A 3D-printed titanium structure has shown supernatural strength. 

The structure boasts levels of strength for weight not normally seen in nature or manufacturing. 

RMIT University researchers created the new metamaterial – a term used to describe an artificial material with unique properties not observed in nature – from common titanium alloy.

But the material’s unique lattice structure design, recently revealed in the journal Advanced Materials, makes it anything but common. Tests show it is 50 per cent stronger than the next strongest alloy of similar density used in aerospace applications.

Lattice structures made of hollow struts were originally inspired by nature: strong hollow-stemmed plants like the Victoria water lily or the hardy organ pipe coral (Tubipora musica) showed the way in combining lightness and strength.

However, as RMIT’s Distinguished Professor Ma Qian explains, decades of trying to replicate these hollow ‘cellular structures’ in metals has been frustrated by the common issues of manufacturability and load stress concentrating on the inside areas of the hollow struts, leading to premature failures.

“Ideally, the stress in all complex cellular materials should be evenly spread,” Dr Qian says.

“However, for most topologies, it is common for less than half of the material to mainly bear the compressive load, while the larger volume of material is structurally insignificant.”

Metal 3D-printing provides unprecedented innovative solutions to these issues.

By pushing 3D-printing design to its limits, the RMIT team optimised a new type of lattice structure to distribute the stress more evenly, enhancing its strength or structural efficiency.

“We designed a hollow tubular lattice structure that has a thin band running inside it.
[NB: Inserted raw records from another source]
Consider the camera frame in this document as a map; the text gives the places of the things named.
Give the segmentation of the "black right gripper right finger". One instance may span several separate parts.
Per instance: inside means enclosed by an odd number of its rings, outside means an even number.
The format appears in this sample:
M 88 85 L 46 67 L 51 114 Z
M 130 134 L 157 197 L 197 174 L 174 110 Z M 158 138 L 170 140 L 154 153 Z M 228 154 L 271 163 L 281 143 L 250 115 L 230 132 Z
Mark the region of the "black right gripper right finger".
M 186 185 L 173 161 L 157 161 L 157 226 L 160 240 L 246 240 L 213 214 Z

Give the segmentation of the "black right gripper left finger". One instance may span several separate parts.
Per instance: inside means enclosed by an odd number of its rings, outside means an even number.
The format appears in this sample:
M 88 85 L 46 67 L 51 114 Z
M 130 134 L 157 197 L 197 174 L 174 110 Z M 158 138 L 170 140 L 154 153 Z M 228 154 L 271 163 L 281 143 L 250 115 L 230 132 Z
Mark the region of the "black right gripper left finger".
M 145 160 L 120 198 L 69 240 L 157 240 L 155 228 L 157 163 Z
These two elements together show strength and lightness never before seen together in nature,” said Dr Qian.

“By effectively merging two complementary lattice structures to evenly distribute stress, we avoid the weak points where stress normally concentrates.”

The team 3D-printed their design at RMIT’s Advanced Manufacturing Precinct using a process called laser powder bed fusion, where layers of metal powder are melted into place using a high-powered laser beam.

Testing showed the printed design - a titanium lattice cube - was 50 per cent stronger than cast magnesium alloy WE54, the strongest alloy of similar density used in aerospace applications. 

The new structure had effectively halved the amount of stress concentrated on the lattice’s infamous weak points.

The double lattice design also means any cracks are deflected along the structure, further enhancing the toughness.

Study lead author and RMIT PhD candidate Jordan Noronha said they could make this structure at the scale of several millimetres or several metres in size using different types of printers.

This printability, along with the strength, biocompatibility, corrosion and heat resistance make it a promising candidate for many applications from medical devices such as bone implants to aircraft or rocket parts.

“Compared with the strongest available cast magnesium alloy currently used in commercial applications requiring high strength and light weight, our titanium metamaterial with a comparable density was shown to be much stronger or less susceptible to permanent shape change under compressive loading, not to mention more feasible to manufacture,” Noronha said.

The team plans to further refine the material for maximum efficiency and explore applications in higher-temperature environments.

While currently resistant to temperatures as high as 350°C, they believe it could be made to withstand temperatures up to 600°C using more heat-resistant titanium alloys, for applications in aerospace or firefighting drones.